— Извини, Олег, за беспокойство. Ты меня неправильно понял. Я просто поскользнулся, упал…
— Очнулся — гипс, — острит он.
— …и зашиб оба колена. Сейчас мне нужно принять душ и идти в одно место. Ты мне немного помоги, а дальше я справлюсь сам.
Макаров смотрит на меня подозрительно, затем улыбается и качает удивленно головой. Хороший он все-таки мужик, думаю я и решаюсь ему открыться.
— Иду жениться, Олег. Надо же хоть раз попробовать, — говорю я, сажусь на кровати и закуриваю.
— Так бы и сказал, что побили из-за девки, — упрекает он. — Все бы тебе юлить. Одевайся, мы их сейчас найдем.
Ну что тут скажешь.
— Ладно, — вздыхаю я. — Лез я в женское общежитие по водосточной трубе и с третьего этажа в обнимку с ней рухнул на тротуар. Осечка небольшая вышла. Теперь вот женюсь, и пусть она меня лечит. Сама виновата.
Олег сочувственно смеется. Не говорить же ему правду, в конце концов. Он меня сейчас просто не поймет.
Немного отдохнув и приняв душ, я облачаюсь в белую рубашку и почищенный костюм. Макаров мне помогает, как может.
— А кто она, если не секрет? — смущаясь спрашивает он.
— Та самая Анна.
— Так, так. А она не родственница Валтурина?
— Нет. Я спрашивал.
— Тогда все в порядке, — говорит Олег и провожает меня до дверей. Я иду, стараясь не сгибать ноги в коленях.
По дороге дважды останавливаюсь в нерешительности, найдя в своих действиях чистейшую авантюру. Встретился с человеком три раза, а на четвертый заявляешься уже с предложением, сомневаюсь я. Для нее это ведь может оказаться серьезным испытанием, а ведь Анна, насколько я догадываюсь, легко ранима, хоть и не показывает вида. Ничего, уж какие мы есть, такие и есть, думаю я и опять прибавляю шаг. Нас можно или принять сразу, или не принять совсем.
Анна стала своей быстро, а уж чего это ей стоило, я понял лишь однажды, перехватив ее усталый, отрешенный взгляд. Мы тогда, пожалуй, слишком засиделись в гостях, я сгреб Валерку, и мы засобирались домой. Вышло все неожиданно резко, и с каким отчаянием она на меня тогда глянула. Долго я потом переживал эту ненароком причиненную боль, а в тот момент я все же сказал: «Ты не рассчитывай, мы завтра опять придем». Она засмеялась, и с тех пор с какой-то шальной радостью я стал ощущать ее пока еще редкие и несмелые порывы опереться.

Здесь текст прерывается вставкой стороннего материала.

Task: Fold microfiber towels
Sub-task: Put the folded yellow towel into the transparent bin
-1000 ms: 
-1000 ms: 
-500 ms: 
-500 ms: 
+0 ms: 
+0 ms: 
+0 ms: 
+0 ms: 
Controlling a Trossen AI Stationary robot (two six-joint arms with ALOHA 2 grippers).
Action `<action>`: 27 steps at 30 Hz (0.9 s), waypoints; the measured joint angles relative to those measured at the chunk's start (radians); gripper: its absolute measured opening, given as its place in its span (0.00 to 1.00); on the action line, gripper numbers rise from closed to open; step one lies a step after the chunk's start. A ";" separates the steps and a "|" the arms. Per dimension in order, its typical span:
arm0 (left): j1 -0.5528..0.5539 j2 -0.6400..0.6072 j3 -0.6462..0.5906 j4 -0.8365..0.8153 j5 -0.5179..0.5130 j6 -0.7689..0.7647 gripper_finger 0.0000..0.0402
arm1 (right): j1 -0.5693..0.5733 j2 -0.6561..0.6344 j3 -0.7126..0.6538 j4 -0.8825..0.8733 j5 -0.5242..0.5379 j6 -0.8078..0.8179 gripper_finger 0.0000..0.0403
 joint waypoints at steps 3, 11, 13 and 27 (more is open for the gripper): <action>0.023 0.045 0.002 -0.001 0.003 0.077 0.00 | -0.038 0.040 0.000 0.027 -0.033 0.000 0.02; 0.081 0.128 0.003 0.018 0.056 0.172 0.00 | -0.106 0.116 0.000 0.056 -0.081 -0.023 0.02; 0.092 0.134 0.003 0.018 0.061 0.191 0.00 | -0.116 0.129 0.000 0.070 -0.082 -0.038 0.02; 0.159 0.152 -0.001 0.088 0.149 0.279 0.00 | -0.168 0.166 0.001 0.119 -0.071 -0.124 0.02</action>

Ободренный удачно вспомненным эпизодом, я покупаю цветы и появляюсь у Анны.
— Сережа, ты почему такой грустный? — встречает она меня.
— Я не грустный, — говорю я, — а серьезный. Вот это тебе, — разворачиваю газетный пакет и достаю цветы.
— Какие симпатичные гвоздички, — сияет Анна и идет ставить цветы в вазу. Я снимаю шубу и быстро сажусь за стол.